## WHAT IS EXPECTED
Restate the data below word for word, omitting pictures.

## DATA SHOWN
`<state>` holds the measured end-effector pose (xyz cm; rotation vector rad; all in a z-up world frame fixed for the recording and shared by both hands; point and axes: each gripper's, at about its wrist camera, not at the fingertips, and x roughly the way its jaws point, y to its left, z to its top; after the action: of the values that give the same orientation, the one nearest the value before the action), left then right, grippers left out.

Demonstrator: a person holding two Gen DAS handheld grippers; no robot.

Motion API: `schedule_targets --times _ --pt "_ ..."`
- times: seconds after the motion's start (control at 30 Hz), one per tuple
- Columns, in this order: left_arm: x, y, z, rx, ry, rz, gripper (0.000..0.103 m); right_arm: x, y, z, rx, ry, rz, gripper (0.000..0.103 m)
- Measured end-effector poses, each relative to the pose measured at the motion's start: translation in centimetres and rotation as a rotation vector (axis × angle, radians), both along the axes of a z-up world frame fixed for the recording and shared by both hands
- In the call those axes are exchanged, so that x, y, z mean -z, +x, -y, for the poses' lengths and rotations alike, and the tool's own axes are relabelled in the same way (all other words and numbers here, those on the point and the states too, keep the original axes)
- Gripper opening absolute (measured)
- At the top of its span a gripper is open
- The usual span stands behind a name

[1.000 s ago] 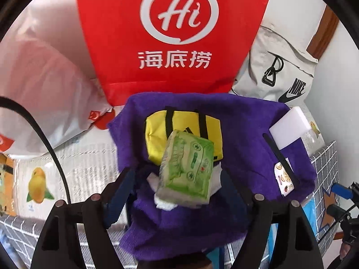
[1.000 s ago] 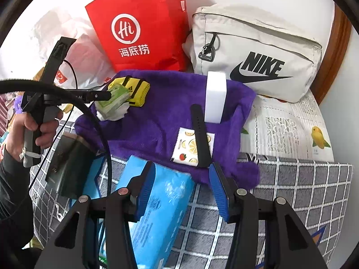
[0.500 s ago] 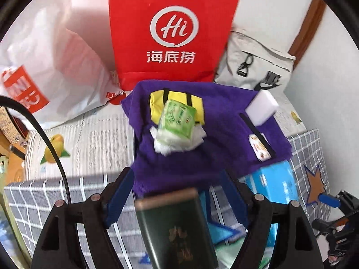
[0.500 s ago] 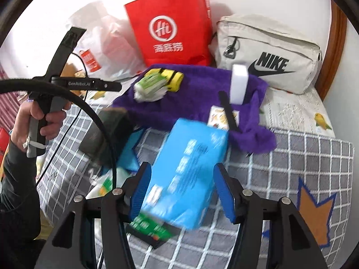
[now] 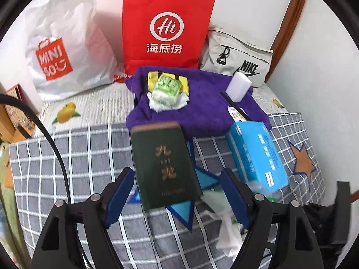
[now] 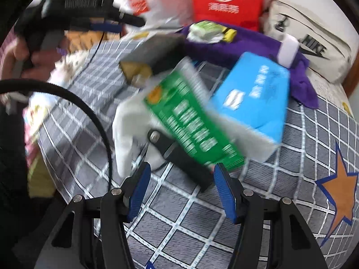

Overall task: Organize soft objects
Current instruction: 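Move both grippers back over the bed to the white glove and green bag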

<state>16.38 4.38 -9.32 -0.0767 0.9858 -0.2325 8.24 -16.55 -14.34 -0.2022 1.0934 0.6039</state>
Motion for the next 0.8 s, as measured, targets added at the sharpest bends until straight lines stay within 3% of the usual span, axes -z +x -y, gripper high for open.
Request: schedule_targets --times 0.2,0.3,0.37,0.43,0.47,0.67,0.8 --pt "1.7 -1.4 -0.6 -0.008 -0.020 -0.030 0.078 2.6 0.1 -2.1 -0.032 -0.145 0.093 0.058" --pt "2.5 -1.5 -0.6 -0.007 -0.029 -0.052 0.078 3.2 0.5 -2.7 -0.043 -0.170 0.113 0.055" --pt "2.8 -1.7 -0.6 -0.003 -0.029 -0.059 0.078 2.8 0.8 -2.3 -0.049 -0.139 0.091 0.032" --pt "2.9 -1.9 -0.5 0.005 -0.034 -0.058 0.078 2.2 0.5 -1.7 -0.058 -0.106 0.072 0.019" --pt "2.9 -2.0 -0.4 0.008 -0.037 -0.057 0.078 1.9 0.4 -1.5 -0.055 -0.094 0.067 0.006" --pt "3.1 -2.9 -0.3 0.022 -0.055 -0.054 0.078 1.1 -0.2 0.1 -0.024 -0.011 0.001 0.006" --pt "3.2 -3.4 -0.4 0.020 -0.063 -0.060 0.078 1.9 0.3 -0.1 -0.010 -0.007 -0.020 0.006"
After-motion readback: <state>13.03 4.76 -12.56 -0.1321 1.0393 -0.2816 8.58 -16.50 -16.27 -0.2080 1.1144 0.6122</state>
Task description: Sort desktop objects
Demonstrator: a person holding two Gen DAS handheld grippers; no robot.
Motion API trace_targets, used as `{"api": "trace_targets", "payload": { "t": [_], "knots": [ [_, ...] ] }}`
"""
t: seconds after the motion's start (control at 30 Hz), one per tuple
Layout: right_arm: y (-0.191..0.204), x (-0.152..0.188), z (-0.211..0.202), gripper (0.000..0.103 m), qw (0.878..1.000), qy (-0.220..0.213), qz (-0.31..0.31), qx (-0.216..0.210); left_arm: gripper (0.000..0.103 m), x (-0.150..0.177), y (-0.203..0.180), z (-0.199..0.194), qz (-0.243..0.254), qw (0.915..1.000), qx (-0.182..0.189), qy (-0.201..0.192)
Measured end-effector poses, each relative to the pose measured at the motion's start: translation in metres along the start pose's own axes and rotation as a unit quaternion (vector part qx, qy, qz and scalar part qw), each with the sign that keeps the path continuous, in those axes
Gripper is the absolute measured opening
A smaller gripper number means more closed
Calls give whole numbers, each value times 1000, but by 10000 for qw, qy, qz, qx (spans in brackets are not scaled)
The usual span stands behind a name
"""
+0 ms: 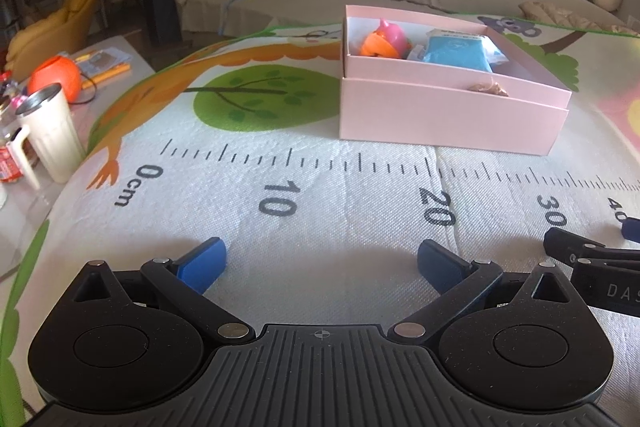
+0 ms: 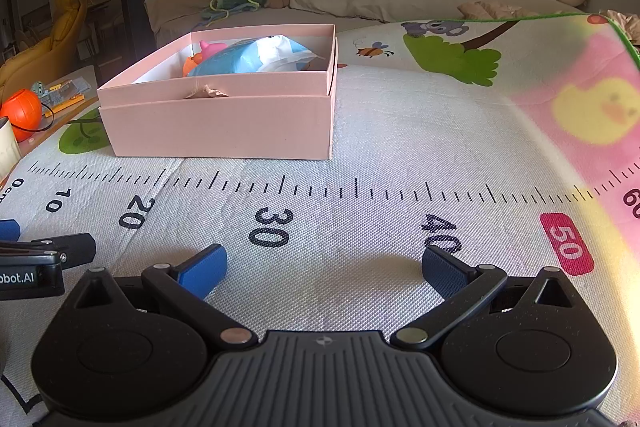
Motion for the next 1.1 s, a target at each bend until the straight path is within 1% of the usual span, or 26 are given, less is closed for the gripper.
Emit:
{"api": "trace_targets", "payload": {
  "t": [0.1, 0.27, 0.6, 1.1],
  "knots": [
    [0, 0, 0, 103, 10000, 0, 0, 0, 103, 2, -1, -2, -29, 9999, -97, -82],
    [0, 0, 0, 103, 10000, 0, 0, 0, 103, 2, -1, -2, -48, 9999, -102, -102],
    [0, 0, 0, 103, 10000, 0, 0, 0, 103, 0, -2, 0, -105, 9998, -141, -13],
    [0, 0, 0, 103, 10000, 1, 0, 0, 103, 2, 0, -2, -86, 10000, -8, -27]
  ]
}}
Point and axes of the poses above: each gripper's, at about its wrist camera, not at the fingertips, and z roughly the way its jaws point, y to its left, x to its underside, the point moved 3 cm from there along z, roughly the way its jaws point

## ANSWER TO THE EXERCISE
`<state>` holds the measured end-effector pose (xyz cm; rotation vector rad; all in a z-up world frame fixed for the recording and shared by both hands; point and axes: each gripper's, at about its wrist camera, not at the fingertips, and x roughly the way its jaws point, y to its left, z to its top; after the action: of the values that give the same orientation, the one nearest the value before the action), left then right, grippers left out.

Demonstrator: a person holding two Gen DAS handheld grippers; no robot.

Motion API: `schedule_targets --times _ --pt "_ ..."`
- times: seconds after the motion's start (control at 30 Hz), one per tuple
- Columns, in this order: left_arm: x, y, z, rx, ry, rz, gripper (0.000..0.103 m); right_arm: x, y, z, rx, ry, rz, gripper (0.000..0.103 m)
- Measured end-effector poses, each relative to the pose measured at the motion's start: translation in centimetres and rotation as a rotation vector (axis × angle, radians), both along the axes of a z-up world frame fixed for the recording and shared by both hands
- In the call those axes are exchanged, so that x, y, z mean -z, +x, -y, for the poses' lengths and rotations alike, and the tool's own axes are relabelled in the same way (all other words and numbers here, those on the point and the states too, keep the original axes)
- Gripper opening absolute (measured)
- At the top of its span a gripper is open
- The usual span stands behind a name

[1.000 s ago] 
[1.000 s ago] 
[0.500 s ago] 
[0.500 s ago] 
[now] 
[now] 

Overall task: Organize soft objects
Current instruction: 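Move both grippers back over the bed to the white glove and green bag
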
<state>16.38 4.38 -9.32 -0.0767 0.9858 -0.2325 8.24 -16.55 -14.34 -0.2022 1.0934 0.6039</state>
Motion for the next 0.8 s, as measured, targets added at the sharpest bends until straight lines stay within 3% of the usual span, axes -z +x -y, gripper high for open.
Request: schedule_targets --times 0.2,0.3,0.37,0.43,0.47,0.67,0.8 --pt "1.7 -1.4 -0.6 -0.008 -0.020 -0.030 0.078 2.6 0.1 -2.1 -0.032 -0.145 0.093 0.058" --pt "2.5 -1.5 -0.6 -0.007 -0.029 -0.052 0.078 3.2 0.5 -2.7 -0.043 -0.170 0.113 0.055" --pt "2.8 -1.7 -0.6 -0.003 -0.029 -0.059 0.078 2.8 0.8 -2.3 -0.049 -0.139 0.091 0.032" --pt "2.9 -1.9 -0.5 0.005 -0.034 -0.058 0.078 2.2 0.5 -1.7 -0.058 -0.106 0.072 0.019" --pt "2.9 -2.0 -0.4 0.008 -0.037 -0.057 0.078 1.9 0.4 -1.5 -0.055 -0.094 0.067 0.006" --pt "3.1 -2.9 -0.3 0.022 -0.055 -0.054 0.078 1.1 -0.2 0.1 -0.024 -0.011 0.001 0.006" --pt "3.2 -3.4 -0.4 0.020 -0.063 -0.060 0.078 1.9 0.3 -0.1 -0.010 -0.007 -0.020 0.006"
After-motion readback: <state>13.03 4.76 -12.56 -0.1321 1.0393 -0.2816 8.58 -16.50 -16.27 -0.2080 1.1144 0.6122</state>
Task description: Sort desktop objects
Demonstrator: a person holding two Gen DAS handheld grippers; no robot.
Motion API trace_targets, used as `{"api": "trace_targets", "payload": { "t": [_], "knots": [ [_, ...] ] }}`
"""
t: seconds after the motion's start (control at 30 Hz), one per tuple
Layout: right_arm: y (-0.191..0.204), x (-0.152..0.188), z (-0.211..0.202), gripper (0.000..0.103 m), qw (0.878..1.000), qy (-0.220..0.213), qz (-0.31..0.31), qx (-0.216..0.210); left_arm: gripper (0.000..0.103 m), x (-0.150..0.177), y (-0.203..0.180), z (-0.199..0.194), qz (-0.243..0.254), qw (0.915..1.000), qx (-0.182..0.189), qy (-0.201..0.192)
Measured end-effector poses, each relative to the pose measured at the motion's start: translation in metres along the start pose's own axes and rotation as a unit quaternion (vector part qx, qy, qz and scalar part qw), each with the sign that keeps the path continuous, in those axes
Gripper is the absolute measured opening
A smaller gripper number means more closed
Calls give whole numbers, each value times 1000, but by 10000 for qw, qy, qz, qx (spans in brackets are not scaled)
The usual span stands behind a name
"""
+0 ms: 
+0 ms: 
Motion for the next 1.1 s, a target at each bend until the straight path is within 1% of the usual span, or 26 are given, less is closed for the gripper.
Emit:
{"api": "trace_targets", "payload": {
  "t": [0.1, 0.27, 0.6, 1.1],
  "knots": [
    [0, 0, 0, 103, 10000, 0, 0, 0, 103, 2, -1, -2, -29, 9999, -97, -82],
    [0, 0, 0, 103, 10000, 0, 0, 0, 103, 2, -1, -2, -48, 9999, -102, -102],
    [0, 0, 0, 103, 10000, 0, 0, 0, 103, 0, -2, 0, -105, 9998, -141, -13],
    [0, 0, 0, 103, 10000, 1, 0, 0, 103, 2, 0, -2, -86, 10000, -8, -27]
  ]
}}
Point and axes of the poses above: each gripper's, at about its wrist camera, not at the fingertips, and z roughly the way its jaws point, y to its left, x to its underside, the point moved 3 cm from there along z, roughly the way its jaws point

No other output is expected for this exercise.